It leads then to a recitative about in shining splendor the sun is created.
I can't not have hope when I hear that and it's music like that and of course the music speaks to us all differently. Hopefully that spoke of a very exciting growth of something but I just can't not have the broadest of smiles in hearing that.
So it's the way in which we have used music to
bring life back into us the life that we have missed from not being able to converse and to get together with others. I might just add, oh sorry. No, I was actually going to ask, I mean, thank you for that example of Haydn, Professor Haydn and also thank you for recognizing just the kind of extraordinary economic impact.

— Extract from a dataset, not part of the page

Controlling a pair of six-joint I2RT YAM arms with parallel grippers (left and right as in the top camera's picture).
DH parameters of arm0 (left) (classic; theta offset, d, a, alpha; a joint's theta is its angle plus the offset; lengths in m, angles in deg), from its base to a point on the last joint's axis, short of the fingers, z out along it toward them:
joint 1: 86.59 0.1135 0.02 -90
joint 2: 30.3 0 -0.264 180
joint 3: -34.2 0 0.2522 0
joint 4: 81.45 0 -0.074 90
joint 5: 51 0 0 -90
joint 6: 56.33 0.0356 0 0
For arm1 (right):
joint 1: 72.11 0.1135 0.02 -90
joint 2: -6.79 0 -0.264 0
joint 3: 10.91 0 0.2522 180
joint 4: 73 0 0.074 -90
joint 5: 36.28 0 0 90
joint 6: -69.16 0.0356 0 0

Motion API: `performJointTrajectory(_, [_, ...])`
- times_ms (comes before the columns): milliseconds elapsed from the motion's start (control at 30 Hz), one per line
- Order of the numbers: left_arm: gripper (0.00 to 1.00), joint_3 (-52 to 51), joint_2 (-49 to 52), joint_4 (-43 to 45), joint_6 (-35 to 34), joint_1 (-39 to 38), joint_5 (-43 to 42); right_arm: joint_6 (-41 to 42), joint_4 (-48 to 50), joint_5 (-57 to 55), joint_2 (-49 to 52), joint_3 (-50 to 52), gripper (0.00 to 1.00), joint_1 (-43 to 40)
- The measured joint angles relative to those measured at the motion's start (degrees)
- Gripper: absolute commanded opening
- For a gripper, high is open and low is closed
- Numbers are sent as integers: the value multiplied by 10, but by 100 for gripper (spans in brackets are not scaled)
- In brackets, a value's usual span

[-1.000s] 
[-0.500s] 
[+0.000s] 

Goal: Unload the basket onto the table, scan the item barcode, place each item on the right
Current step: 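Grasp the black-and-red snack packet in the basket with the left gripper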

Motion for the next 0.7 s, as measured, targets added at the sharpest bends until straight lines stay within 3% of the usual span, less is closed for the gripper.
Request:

We know the astounding numbers as it relates to human life
and this loss of personal connection but I've also heard that and I know through history has taught us that creativity flourishes during times of despair and art often gives voice to suffering and so I was wondering Professor Soriano in terms of this thinking about finding meaning and perspective during this time of pandemic. Some of the kind of creative flourishings that you've witnessed and seen and/or pulled from. Yeah, thank you.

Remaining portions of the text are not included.